Spintronics brings new features that make it a viable candidate technology to implement non-conventional processing for new computing paradigms in an efficient way. The first milestone of the spintronics roadmap was the fabrication of hybrid systems where the data processing relies mostly on charge-based electronics devices (CMOS), while the memory hierarchy is partially or totally replaced by MRAM. In the next step, spintronics can also be used for data processing, still in conjunction with CMOS. Nevertheless, replacing all the processing by pure spintronic circuits, without any charge current, remains the ultimate objective of spintronics. All spin logic (ASL) paves the way towards that goal, even if some CMOS control circuits are still necessary.

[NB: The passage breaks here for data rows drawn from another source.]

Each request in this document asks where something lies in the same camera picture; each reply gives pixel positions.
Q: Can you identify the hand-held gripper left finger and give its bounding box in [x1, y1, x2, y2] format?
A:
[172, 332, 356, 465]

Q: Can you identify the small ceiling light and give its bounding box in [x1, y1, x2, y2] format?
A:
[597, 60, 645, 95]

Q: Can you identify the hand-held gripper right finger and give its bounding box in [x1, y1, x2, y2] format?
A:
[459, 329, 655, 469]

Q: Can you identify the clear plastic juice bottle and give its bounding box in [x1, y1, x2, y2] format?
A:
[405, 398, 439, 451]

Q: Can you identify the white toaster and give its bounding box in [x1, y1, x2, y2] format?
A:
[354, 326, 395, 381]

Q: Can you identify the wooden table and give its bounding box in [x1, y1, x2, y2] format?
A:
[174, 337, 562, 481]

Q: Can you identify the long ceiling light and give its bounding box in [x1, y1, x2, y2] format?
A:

However, as ASL does not rely on the same computing principle as CMOS, it is necessary to address some specific issues. Pure spin current propagates in every direction, including backwards in the presence of multiple inputs; and is divided when crossings are encountered. It combines mainly linearly, while logic operations require non-linear binary decisions. Interconnect between logic gates requires directionality from inputs to outputs, and fanout with negligible signal attenuation. In this context, we develop new strategies for ASL modeling and logic design. We propose an architecture and a design strategy based on a high-density array to address the specific issues of directionality, attenuation and linearity. Moreover, the feasibility is supported through the modeling and the simulation of its basic block. This implies modularity to simulate complex circuits, even when they are ahead of today's experimental demonstrations.